--- Data to examine ---
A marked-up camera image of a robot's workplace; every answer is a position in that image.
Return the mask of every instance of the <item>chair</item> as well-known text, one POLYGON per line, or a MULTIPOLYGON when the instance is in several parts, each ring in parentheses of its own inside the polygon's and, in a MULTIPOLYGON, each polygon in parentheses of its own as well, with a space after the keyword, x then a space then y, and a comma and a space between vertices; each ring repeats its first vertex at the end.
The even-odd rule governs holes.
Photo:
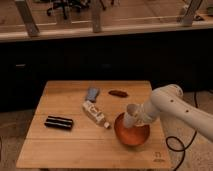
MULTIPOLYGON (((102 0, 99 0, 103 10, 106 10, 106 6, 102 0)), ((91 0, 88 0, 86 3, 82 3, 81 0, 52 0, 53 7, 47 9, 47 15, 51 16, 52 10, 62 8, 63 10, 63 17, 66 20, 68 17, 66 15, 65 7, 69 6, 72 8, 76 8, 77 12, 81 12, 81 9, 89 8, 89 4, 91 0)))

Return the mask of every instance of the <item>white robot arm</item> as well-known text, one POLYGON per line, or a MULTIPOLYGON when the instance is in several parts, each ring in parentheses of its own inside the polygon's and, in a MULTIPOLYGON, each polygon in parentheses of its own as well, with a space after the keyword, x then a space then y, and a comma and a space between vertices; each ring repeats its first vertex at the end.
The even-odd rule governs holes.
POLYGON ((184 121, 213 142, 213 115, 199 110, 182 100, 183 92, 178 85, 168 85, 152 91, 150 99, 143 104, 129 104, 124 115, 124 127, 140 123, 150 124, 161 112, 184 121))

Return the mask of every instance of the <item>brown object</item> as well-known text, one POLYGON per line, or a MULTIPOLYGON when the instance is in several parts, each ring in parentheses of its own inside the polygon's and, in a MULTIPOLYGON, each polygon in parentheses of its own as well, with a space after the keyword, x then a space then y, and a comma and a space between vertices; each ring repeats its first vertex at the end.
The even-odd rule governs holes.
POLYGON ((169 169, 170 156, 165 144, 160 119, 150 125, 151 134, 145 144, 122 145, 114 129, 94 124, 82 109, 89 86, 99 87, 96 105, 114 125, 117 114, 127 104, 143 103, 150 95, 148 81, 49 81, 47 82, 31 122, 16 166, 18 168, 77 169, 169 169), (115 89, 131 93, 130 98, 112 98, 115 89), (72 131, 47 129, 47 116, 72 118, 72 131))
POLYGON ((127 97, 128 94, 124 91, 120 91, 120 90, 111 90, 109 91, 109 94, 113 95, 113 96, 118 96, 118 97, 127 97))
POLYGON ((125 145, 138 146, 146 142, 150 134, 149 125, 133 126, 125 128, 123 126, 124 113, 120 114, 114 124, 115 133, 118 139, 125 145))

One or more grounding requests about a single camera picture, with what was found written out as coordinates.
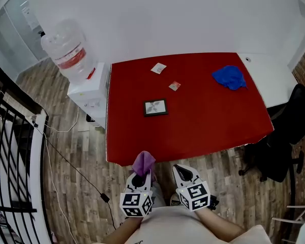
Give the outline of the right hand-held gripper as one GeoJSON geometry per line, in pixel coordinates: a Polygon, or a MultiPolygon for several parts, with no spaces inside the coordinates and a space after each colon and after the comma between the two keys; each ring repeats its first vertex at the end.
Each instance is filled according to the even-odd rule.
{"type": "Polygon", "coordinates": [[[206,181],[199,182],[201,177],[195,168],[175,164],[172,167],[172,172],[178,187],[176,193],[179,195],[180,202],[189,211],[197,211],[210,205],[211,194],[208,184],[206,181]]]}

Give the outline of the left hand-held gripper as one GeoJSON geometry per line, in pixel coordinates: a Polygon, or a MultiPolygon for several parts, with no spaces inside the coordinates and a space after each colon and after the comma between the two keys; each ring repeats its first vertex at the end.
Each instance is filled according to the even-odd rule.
---
# Task instructions:
Scan the data above and state how many of its lines contain the string "camera", with no other content.

# Reply to the task:
2